> **What the exercise asks**
After dropping the pictures, give again exactly the lines of the data from its first line through the line with "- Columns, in", which is included as well.

> **Available records**
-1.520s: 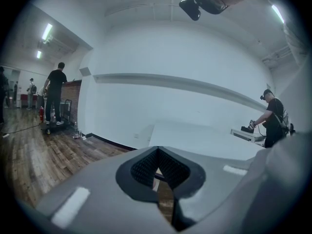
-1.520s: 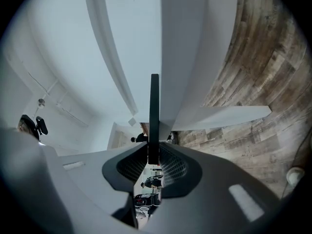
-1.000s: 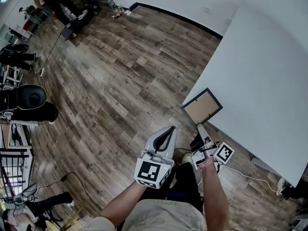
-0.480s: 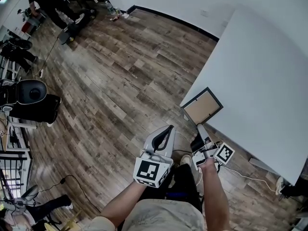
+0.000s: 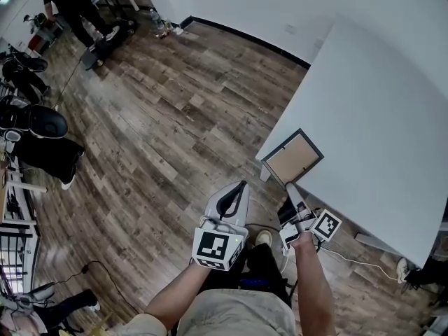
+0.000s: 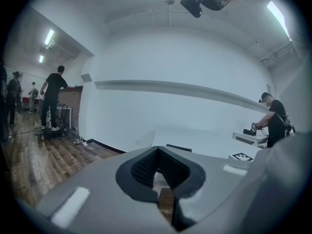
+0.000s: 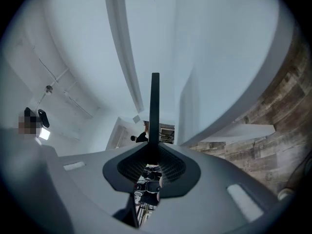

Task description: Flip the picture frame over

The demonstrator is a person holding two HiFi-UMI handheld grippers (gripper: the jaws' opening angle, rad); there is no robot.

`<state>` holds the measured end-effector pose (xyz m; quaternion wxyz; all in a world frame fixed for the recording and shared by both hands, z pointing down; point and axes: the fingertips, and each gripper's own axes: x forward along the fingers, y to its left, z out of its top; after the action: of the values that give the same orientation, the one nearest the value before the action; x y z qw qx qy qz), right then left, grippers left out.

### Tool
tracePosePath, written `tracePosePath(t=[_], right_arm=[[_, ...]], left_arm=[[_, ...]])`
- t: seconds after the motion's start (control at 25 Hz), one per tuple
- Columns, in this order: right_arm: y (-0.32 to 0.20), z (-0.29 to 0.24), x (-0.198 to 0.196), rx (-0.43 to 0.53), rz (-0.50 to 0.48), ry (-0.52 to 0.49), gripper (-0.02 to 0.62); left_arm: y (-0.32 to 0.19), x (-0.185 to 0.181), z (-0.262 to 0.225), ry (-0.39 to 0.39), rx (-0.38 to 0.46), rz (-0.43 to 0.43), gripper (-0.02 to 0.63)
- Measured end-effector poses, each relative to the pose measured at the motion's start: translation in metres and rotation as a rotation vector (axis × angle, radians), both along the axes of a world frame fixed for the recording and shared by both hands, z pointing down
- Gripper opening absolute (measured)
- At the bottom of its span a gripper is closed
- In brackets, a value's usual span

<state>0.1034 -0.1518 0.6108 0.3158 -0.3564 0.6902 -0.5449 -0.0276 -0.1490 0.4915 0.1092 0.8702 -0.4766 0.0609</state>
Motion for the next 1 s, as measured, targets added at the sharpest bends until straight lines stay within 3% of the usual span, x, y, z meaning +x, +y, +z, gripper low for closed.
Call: tracePosePath(t=[0.28, 0.64, 1.0], right_arm=[[-0.002, -0.023, 0.009, 0.026, -0.023, 0.088, 0.087], [-0.002, -0.049, 0.015, 0.066, -0.014, 0.118, 0.087], [-0.002, -0.079, 0.026, 0.122, -0.001, 0.245, 0.087]], left_arm=[[-0.005, 0.001, -0.007, 0.008, 0.02, -0.011, 0.002], [-0.005, -0.001, -0.018, 0.034, 0.047, -0.018, 0.002], [-0.004, 0.005, -0.033, 0.07, 0.087, 0.006, 0.002]])
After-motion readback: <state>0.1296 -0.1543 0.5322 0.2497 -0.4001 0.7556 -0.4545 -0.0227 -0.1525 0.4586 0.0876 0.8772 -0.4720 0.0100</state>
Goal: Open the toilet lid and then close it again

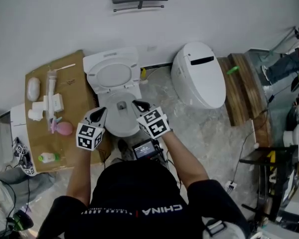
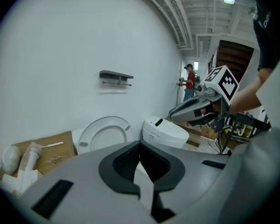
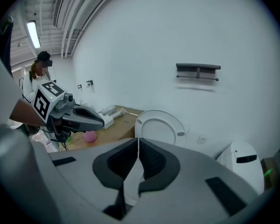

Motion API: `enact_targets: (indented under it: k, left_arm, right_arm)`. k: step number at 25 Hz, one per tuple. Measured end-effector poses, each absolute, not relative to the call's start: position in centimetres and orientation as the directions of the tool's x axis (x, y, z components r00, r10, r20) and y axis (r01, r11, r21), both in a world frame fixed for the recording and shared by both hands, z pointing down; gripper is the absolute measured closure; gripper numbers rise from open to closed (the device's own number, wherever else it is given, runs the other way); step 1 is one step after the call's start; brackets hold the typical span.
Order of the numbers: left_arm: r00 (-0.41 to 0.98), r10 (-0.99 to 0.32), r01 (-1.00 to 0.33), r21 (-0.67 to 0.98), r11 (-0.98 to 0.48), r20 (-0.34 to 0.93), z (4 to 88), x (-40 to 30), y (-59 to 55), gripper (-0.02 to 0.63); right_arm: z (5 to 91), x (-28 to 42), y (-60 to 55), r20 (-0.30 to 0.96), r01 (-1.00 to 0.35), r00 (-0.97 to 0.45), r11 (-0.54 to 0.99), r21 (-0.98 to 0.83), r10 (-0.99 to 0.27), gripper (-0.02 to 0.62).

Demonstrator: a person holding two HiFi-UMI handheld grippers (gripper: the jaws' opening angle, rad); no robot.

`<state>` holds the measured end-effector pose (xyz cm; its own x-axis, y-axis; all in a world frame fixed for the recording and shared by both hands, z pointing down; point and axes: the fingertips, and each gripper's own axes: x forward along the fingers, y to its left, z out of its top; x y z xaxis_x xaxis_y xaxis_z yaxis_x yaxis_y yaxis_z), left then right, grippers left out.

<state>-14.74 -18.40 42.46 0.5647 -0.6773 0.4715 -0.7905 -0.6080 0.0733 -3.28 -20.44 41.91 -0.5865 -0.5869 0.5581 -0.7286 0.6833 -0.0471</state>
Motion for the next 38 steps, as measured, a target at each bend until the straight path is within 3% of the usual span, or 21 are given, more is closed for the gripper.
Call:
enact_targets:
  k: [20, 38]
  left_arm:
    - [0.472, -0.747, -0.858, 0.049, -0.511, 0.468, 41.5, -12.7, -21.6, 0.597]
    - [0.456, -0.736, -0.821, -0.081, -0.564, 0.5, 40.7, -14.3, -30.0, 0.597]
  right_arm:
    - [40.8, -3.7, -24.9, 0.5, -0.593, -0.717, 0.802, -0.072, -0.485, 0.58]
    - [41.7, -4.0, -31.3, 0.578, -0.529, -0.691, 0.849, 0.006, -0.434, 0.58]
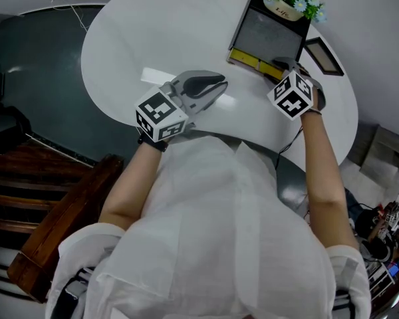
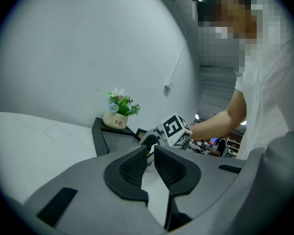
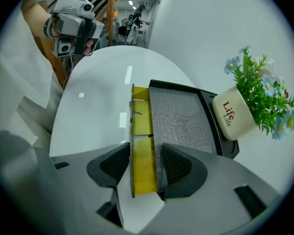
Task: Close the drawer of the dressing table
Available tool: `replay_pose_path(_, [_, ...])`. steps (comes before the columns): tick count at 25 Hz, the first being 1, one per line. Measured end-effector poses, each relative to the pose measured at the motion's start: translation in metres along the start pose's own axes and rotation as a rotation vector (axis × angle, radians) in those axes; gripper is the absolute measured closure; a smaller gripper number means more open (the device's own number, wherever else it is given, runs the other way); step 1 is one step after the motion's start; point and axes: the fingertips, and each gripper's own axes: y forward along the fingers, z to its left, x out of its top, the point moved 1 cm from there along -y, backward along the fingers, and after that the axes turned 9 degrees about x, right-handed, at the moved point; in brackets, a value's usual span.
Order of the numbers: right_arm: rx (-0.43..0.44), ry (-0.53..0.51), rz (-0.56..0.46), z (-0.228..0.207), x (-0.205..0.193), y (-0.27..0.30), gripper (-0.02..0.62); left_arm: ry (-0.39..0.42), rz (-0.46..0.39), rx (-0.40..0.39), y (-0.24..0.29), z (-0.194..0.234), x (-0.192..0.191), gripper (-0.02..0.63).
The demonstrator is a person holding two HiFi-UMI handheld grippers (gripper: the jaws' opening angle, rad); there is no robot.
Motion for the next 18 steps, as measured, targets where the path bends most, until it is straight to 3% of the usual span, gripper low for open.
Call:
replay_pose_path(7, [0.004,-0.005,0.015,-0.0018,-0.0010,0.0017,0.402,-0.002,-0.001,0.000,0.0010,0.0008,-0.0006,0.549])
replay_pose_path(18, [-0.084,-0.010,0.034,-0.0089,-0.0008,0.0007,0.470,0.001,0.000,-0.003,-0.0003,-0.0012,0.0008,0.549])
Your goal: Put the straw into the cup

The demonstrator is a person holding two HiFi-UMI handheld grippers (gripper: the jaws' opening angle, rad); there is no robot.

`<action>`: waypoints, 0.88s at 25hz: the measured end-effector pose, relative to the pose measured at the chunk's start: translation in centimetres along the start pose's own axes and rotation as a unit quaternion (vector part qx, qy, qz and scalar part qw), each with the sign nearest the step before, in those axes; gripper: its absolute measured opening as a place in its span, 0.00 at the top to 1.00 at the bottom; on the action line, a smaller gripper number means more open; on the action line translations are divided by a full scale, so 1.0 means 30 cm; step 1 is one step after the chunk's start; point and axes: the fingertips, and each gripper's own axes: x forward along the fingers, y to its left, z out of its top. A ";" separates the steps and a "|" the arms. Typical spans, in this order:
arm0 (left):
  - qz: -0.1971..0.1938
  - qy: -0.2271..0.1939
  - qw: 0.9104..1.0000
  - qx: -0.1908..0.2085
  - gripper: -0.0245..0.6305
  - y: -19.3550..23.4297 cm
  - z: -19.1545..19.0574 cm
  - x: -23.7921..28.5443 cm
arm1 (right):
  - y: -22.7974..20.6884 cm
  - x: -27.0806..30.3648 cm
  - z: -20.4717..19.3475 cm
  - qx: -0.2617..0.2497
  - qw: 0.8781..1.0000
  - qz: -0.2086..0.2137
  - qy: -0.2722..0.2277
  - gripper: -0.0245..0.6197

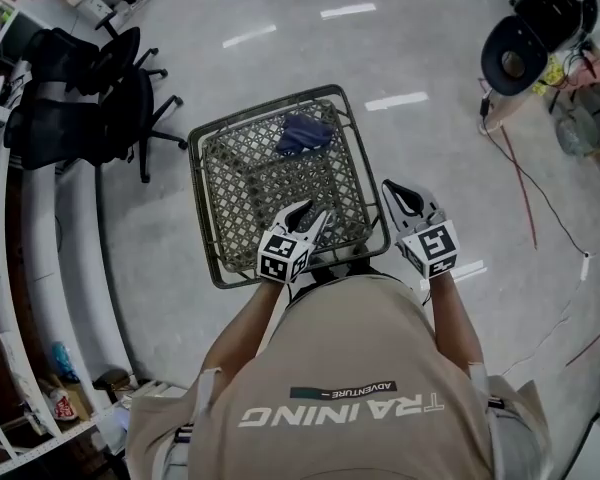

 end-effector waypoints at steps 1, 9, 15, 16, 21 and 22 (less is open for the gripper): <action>0.004 -0.006 1.000 0.000 0.75 0.003 0.007 -0.008 | 0.006 0.002 -0.001 -0.002 1.000 0.004 0.000 0.94; 0.069 -0.134 0.988 -0.018 0.87 0.084 0.251 -0.212 | 0.034 0.059 0.118 -0.031 0.998 0.040 -0.035 0.94; 0.138 -0.210 0.968 0.019 0.94 0.195 0.502 -0.411 | 0.034 0.154 0.323 -0.061 0.994 0.061 -0.073 0.94; 0.155 -0.217 0.964 0.023 0.94 0.222 0.530 -0.434 | 0.031 0.170 0.352 -0.068 0.993 0.060 -0.075 0.94; 0.232 -0.235 0.944 0.030 0.94 0.318 0.646 -0.547 | 0.013 0.207 0.459 -0.055 0.991 0.069 -0.097 0.94; 0.240 -0.236 0.941 0.033 0.94 0.336 0.661 -0.562 | 0.010 0.215 0.469 -0.052 0.991 0.069 -0.099 0.94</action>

> **Task answer**
-1.520s: 
-1.520s: 
-1.000s: 
-0.480s: 
+0.000s: 
+0.000s: 
+0.000s: 

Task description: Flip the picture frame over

The demonstrator is a person holding two HiFi-UMI handheld grippers (gripper: the jaws' opening angle, rad); there is no robot.

`<state>` holds the measured end-effector pose (xyz m; quaternion wxyz; all in a world frame fixed for the recording and shared by both hands, z pointing down; point and axes: the fingertips, and each gripper's own axes: x forward along the fingers, y to its left, z out of its top; after the action: of the values that give the same orientation, the one nearest the value before the action; x y z qw qx qy qz), right then left, grippers left out.

### Tool
tracePosePath, written `tracePosePath(t=[_], right_arm=[[_, ...]], left_arm=[[_, ...]])`
- t: seconds after the motion's start (control at 25 Hz), one per tuple
- Columns, in this order: right_arm: y (-0.32 to 0.20), z (-0.29 to 0.24), x (-0.198 to 0.196), rx (-0.43 to 0.53), rz (-0.50 to 0.48), ry (-0.52 to 0.49), gripper (-0.02 to 0.62); left_arm: y (-0.32 to 0.19), x (-0.185 to 0.181), z (-0.262 to 0.225), ry (-0.39 to 0.39), rx (-0.38 to 0.46), rz (-0.43 to 0.43), gripper (-0.02 to 0.63)

This output contains the full answer.